His business day neared its end. Sunlight through the distant skylights above the promenade was almost at its brightest at this time, where the angled windows faced the sun as it descended toward the evening’s hours. Dinner was not far off for Jeremy, and he had begun the final acts of the day’s work before closing time began. The sound of hurried steps near the front of his shop caught his attention. Looking up from his register, he found the young woman from earlier returned with the Obama he’d sold her in tow. No one could have mistaken her striking features.

“Back again,” he said. “Is everything alright?”

“Yes.” A quickness in her voice betrayed her. “No,” she suddenly said. “Well, it’s not your fault, though.” She had brought the Obama from earlier back with her. It seemed to be in exactly the same condition as when he had sold it that morning. She began apologizing. Desperation lurked beneath her tone as if her words were prey openly stalked by a patient predator.

“I just couldn’t do it,” she said. “I’m sorry. I never return things. It’s not like me, I know. I never do this, but I can’t. I don’t even want the money back. Please, keep it, keep the money, keep this—this thing, this Obama—I don’t want an exchange or anything. I’m so sorry. I don’t know why I came here this morning.
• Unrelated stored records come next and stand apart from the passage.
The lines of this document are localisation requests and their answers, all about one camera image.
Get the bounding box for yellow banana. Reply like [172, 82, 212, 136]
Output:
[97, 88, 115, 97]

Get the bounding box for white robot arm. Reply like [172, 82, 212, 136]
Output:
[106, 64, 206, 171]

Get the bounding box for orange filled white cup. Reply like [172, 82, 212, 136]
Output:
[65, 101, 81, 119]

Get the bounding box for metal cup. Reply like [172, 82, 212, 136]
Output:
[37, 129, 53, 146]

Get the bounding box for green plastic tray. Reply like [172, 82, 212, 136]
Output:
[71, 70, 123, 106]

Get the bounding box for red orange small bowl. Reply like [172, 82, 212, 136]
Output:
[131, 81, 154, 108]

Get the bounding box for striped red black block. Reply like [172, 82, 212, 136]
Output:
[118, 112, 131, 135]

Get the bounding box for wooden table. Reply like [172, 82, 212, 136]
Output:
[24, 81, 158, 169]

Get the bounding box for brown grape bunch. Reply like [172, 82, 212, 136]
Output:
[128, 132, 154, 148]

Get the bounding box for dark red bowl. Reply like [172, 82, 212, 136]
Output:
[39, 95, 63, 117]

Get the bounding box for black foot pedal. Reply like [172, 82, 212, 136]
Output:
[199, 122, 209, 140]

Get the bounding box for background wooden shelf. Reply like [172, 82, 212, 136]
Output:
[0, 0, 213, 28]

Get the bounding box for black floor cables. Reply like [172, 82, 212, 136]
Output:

It was such a mistake.”

“I don’t understand,” Jeremy said. “Did it not go well at the office?”

“What?” The threat of a black streak near one eye alerted him to her subtle application of mascara that he hadn’t seen before. “No, no. They loved it. They thought it was fine.”

“Then why all of… this remorse?”

“That’s just it.” Her eyes were moist. A cavern opened beneath his heart, his stomach dropping the moment he noticed, as if he had suddenly transgressed into a place that he did not want to be. “I don’t know,” she said. “I really don’t know. I just can’t. I hate it. I hate this thing. I hate that I went and purchased it. I just hate it. Do you know? Do you understand? I just hate it!”